The average fruit intake in our country is 191g, which falls far short of the World Health Organization (WHO) recommended amount of 400g. The Korean Nutrition Society's recommended intake for ages 19 to 29 is between 200g and 600g. Instead of worrying about obesity, it is actually a situation where you should eat more. To regulate your condition, it is good to move your body frequently and eat enough fruit. Consuming greasy foods high in animal fats and fast food while reducing fruit intake is not good for health.
◆ Fruits, a representative food for cancer prevention
Fruits, along with vegetables, are considered representative foods for cancer prevention. They contain various nutrients such as vitamins and dietary fiber, which help prevent colon cancer, breast cancer, and others. Our country's cancer prevention guidelines also recommend eating enough vegetables and fruits. Additionally, when eating greasy foods, pairing them with apples or pears can help soothe an upset stomach and prevent constipation.

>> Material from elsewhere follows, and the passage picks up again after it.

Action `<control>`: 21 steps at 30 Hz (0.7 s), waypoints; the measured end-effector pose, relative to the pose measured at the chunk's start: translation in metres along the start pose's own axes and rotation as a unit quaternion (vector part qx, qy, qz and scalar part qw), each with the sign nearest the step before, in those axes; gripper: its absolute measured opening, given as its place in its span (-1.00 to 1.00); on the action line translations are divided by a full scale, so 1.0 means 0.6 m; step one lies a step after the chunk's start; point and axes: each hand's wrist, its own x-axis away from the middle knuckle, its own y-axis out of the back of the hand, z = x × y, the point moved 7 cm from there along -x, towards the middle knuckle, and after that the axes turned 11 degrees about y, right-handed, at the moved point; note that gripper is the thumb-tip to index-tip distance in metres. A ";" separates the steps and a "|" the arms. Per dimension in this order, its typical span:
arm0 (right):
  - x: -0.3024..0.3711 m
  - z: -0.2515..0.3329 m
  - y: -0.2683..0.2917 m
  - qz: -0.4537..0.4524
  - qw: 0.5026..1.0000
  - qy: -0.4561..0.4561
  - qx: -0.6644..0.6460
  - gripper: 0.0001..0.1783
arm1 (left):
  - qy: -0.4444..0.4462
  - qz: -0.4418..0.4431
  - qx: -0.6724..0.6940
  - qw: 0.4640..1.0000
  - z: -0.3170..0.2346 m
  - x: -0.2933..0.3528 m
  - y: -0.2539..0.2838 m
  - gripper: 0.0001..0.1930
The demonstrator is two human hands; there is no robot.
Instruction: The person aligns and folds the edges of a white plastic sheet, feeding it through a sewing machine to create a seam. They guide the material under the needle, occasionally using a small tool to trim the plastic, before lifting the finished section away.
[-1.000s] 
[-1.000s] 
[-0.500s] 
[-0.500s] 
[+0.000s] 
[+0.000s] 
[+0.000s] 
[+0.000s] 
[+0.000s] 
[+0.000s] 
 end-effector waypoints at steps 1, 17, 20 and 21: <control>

This is because the high dietary fiber content in fruits promotes intestinal movement and aids in bowel movements.
Eating more fruit reduces mortality rates
Let's examine the correlation between fruit and vegetable intake and mortality rates from cancer and cardiovascular diseases based on a research team from University College London in the UK. Consuming more than 560g, which is 1.4 times the WHO's daily recommended amount (400g), reduced mortality by approximately 42%. Intake of 400g to 560g resulted in a 36% reduction, 240g to 400g showed a 29% decrease, and 80g to 240g led to a 14% reduction in mortality. The fresher the produce, the more effective it was. However, canned fruits with high sugar content were found to increase mortality rates by 17%.
Diabetes patients should be cautious with fruits
Diabetes patients who need to be cautious about blood sugar levels can also eat fruit. The Korean Diabetes Association generally recommends consuming fruit 1 to 2 times a day in amounts of about one exchange unit (50 kcal) per serving, based on prescribed calorie intake for blood sugar control. For example, fruits with high sugar content and low water content, like bananas, have an exchange amount of 50g, whereas fruits with relatively lower sugar content and higher water content, like tomatoes, have an exchange amount of 350g. Diabetes patients should appropriately regulate fruit intake through professional consultation.